* [Exercise goal]: In the records below, find the line that contains "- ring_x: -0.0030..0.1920" and the line that contains "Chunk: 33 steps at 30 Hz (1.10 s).", then retype exactly those two lines and every line between them.

Saved data entries:
....
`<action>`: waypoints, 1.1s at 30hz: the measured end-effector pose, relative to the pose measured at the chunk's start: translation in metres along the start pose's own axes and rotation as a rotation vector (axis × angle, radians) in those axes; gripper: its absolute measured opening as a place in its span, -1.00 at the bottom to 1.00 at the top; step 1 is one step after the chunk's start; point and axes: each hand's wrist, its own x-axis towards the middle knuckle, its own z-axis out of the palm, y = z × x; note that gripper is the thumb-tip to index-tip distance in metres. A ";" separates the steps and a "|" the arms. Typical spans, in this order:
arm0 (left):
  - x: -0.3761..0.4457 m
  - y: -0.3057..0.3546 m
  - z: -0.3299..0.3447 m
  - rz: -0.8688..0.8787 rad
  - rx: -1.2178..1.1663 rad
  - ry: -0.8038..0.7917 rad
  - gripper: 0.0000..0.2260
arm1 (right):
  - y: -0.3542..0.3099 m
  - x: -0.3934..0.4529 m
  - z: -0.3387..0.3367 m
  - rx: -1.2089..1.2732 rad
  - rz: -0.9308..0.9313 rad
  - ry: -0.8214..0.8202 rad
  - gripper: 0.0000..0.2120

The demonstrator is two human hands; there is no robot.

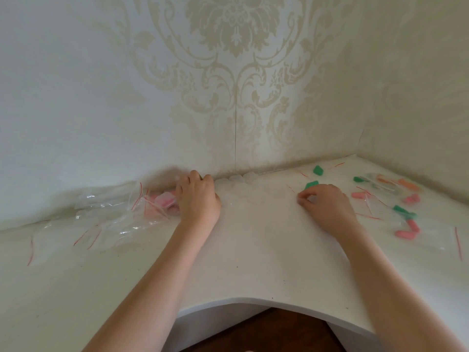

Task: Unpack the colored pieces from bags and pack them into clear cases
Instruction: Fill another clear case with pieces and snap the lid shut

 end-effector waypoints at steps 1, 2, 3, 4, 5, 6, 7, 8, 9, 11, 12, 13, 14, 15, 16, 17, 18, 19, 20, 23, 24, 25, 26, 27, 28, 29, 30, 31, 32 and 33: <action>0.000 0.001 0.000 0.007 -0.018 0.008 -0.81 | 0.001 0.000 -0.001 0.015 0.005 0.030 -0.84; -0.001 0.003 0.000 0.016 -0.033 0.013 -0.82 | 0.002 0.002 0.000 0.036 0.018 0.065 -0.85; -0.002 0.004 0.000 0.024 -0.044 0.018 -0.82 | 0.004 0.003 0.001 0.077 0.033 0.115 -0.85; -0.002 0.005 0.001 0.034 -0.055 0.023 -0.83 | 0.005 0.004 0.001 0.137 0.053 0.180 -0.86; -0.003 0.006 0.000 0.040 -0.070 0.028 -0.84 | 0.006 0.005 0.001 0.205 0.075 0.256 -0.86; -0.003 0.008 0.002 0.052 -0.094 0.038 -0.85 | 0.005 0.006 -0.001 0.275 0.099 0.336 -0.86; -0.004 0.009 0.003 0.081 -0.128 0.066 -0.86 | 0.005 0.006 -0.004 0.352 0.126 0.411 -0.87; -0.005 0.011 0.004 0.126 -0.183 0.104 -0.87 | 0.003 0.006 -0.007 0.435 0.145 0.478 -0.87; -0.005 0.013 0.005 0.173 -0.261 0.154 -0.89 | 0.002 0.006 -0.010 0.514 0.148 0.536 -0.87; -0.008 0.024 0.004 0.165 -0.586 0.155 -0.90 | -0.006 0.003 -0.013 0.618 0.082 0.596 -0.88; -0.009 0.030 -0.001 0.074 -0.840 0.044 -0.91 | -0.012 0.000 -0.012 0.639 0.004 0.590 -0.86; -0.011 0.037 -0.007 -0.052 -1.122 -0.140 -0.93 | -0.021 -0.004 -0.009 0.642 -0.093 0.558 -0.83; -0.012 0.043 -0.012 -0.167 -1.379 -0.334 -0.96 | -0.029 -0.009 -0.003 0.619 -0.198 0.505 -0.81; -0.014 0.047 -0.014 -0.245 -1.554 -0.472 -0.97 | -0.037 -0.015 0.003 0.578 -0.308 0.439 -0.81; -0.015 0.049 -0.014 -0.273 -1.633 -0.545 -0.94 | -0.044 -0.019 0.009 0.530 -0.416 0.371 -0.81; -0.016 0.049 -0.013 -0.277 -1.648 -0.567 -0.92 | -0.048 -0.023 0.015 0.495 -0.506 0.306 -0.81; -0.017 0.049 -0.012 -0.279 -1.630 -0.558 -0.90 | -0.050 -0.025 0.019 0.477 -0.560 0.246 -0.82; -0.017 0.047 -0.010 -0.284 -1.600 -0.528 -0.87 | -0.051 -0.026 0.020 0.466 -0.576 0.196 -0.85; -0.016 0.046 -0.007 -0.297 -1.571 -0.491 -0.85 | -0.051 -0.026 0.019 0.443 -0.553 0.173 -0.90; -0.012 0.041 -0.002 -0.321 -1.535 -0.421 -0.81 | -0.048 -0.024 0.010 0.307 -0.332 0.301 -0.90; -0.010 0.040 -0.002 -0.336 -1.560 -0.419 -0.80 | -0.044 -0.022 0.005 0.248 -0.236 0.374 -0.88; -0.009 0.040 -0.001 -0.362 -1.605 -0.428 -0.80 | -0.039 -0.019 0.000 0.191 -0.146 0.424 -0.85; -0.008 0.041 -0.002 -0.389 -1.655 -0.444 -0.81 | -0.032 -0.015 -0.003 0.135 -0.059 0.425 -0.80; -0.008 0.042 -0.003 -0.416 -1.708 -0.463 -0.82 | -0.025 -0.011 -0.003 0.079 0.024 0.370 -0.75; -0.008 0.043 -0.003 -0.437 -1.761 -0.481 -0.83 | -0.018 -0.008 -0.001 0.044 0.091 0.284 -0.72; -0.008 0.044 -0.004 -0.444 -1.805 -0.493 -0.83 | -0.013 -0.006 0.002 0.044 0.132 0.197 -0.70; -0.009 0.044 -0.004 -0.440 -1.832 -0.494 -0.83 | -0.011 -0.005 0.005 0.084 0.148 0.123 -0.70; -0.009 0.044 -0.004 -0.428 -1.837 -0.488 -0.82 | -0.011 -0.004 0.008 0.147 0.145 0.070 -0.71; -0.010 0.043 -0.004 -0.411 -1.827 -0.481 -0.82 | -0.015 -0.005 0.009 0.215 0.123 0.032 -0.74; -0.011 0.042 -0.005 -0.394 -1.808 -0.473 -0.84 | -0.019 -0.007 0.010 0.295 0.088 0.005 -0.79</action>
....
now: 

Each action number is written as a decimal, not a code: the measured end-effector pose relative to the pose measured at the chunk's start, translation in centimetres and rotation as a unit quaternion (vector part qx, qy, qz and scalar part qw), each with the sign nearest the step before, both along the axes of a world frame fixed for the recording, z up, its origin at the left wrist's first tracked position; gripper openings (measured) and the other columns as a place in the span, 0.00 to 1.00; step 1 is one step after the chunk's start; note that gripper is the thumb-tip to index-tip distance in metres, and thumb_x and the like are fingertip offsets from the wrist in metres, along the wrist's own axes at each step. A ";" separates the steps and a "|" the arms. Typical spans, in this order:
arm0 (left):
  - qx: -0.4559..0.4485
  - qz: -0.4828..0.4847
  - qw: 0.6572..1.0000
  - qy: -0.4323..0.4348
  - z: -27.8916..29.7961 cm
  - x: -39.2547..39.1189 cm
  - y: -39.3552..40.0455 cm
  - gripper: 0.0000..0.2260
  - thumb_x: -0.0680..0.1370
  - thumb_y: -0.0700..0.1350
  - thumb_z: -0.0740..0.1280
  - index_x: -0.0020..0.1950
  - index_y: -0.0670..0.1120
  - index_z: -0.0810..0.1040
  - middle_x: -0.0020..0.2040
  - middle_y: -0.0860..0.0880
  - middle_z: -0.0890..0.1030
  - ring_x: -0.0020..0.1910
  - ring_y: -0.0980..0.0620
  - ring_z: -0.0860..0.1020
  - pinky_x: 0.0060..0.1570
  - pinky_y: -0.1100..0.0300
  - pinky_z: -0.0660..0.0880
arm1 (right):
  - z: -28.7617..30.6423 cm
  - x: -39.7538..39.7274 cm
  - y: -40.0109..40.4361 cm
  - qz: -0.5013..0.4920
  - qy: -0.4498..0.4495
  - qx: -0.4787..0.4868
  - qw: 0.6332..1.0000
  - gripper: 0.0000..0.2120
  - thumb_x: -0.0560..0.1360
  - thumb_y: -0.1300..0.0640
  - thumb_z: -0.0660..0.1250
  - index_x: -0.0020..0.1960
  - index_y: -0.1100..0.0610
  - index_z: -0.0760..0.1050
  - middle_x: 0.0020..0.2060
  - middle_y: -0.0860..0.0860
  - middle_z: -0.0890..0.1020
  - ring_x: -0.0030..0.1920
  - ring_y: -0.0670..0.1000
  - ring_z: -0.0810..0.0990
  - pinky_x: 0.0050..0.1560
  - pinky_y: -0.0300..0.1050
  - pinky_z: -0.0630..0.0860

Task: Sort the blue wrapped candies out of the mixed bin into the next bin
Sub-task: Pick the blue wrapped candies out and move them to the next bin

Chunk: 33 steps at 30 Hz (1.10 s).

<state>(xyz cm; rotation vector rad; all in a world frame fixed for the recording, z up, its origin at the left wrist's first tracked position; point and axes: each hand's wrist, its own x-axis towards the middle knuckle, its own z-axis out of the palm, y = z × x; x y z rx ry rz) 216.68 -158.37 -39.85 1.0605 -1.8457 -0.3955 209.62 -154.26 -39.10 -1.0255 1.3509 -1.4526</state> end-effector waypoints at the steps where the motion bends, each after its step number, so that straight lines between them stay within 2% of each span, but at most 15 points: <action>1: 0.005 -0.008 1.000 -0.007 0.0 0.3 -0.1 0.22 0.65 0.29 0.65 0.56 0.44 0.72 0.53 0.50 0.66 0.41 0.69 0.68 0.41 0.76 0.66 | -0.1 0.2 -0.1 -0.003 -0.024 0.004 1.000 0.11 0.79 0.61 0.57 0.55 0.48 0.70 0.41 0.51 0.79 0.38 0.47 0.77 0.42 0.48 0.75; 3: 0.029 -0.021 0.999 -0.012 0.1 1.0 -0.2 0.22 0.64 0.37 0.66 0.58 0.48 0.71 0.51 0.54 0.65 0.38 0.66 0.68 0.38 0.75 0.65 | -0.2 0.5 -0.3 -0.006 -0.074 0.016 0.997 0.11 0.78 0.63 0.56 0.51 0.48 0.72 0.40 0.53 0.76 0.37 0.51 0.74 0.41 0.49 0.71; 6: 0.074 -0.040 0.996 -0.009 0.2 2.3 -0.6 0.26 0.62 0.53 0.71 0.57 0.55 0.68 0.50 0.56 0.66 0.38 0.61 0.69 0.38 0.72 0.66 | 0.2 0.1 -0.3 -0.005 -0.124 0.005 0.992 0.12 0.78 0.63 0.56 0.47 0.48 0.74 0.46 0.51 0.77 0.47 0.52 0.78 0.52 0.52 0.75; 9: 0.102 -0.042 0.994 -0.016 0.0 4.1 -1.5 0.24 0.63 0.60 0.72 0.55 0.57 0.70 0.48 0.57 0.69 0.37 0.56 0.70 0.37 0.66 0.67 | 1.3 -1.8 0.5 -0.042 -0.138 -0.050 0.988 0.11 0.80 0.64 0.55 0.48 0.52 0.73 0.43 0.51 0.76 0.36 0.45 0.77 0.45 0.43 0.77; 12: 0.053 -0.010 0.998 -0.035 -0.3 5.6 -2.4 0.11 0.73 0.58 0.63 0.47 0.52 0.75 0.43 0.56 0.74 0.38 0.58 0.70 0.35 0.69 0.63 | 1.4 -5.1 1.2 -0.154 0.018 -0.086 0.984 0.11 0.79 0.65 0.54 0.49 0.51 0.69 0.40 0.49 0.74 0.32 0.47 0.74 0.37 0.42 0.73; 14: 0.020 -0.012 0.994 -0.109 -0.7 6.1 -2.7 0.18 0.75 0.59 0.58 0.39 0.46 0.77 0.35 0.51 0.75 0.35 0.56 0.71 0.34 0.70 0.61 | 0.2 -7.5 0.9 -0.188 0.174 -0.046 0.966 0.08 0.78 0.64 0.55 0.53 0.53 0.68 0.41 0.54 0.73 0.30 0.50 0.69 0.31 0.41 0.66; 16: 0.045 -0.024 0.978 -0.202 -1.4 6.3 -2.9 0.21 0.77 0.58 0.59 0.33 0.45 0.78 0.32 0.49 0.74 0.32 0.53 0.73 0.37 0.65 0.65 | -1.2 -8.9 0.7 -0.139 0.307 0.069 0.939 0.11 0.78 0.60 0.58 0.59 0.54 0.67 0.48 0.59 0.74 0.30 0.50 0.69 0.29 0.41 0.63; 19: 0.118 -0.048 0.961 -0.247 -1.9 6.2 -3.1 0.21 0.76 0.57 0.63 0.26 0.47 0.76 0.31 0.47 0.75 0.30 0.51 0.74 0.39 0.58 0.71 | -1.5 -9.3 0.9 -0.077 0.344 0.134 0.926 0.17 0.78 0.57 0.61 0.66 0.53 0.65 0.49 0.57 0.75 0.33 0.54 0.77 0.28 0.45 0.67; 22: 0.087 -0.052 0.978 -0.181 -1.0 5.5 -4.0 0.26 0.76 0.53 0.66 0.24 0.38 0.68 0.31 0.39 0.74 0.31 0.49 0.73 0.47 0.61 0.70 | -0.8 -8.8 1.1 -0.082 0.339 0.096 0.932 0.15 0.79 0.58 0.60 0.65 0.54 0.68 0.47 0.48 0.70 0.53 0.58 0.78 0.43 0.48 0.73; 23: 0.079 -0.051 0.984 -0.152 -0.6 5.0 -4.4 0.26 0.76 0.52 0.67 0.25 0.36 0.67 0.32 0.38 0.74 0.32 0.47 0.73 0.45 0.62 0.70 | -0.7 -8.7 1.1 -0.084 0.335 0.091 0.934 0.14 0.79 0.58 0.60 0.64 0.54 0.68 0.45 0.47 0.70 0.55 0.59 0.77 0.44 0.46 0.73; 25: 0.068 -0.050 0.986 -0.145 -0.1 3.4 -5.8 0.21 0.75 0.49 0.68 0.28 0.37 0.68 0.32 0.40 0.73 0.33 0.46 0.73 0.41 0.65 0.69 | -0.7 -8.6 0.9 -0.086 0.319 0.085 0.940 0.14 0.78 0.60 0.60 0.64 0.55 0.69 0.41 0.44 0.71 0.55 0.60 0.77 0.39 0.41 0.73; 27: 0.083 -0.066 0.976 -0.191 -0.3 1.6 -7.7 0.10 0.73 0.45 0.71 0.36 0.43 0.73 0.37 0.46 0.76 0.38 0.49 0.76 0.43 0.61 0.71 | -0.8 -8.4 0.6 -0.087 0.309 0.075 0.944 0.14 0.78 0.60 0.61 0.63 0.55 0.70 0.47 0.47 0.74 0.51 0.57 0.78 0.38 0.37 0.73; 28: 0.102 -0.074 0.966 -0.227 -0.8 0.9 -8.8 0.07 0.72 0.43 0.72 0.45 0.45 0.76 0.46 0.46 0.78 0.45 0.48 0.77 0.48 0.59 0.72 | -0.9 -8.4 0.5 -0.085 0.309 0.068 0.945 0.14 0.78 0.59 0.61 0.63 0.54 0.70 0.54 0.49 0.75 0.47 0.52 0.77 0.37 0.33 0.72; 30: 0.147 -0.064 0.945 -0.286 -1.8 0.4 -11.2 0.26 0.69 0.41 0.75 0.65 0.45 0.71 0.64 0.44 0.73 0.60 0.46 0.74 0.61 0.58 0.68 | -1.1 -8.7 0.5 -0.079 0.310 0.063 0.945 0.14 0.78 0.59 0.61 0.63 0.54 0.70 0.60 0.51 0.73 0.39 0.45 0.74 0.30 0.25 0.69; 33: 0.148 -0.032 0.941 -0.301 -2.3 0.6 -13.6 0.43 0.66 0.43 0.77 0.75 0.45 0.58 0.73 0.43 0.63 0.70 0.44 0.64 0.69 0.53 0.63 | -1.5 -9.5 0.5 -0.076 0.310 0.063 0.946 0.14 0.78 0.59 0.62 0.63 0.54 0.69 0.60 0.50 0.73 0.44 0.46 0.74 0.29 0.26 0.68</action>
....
* [Response to this task]:
  - ring_x: -0.0030..0.1920
  - ring_y: -0.0670..0.1000
  - ring_z: -0.0810..0.0990
  - pinky_x: 0.0050..0.1560
  - pinky_y: -0.0300..0.1050
  - pinky_z: -0.0630..0.0860

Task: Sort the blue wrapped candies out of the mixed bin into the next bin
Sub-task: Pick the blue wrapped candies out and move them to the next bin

Chunk: 33 steps at 30 Hz (1.10 s).

The answer has been given in its entirety.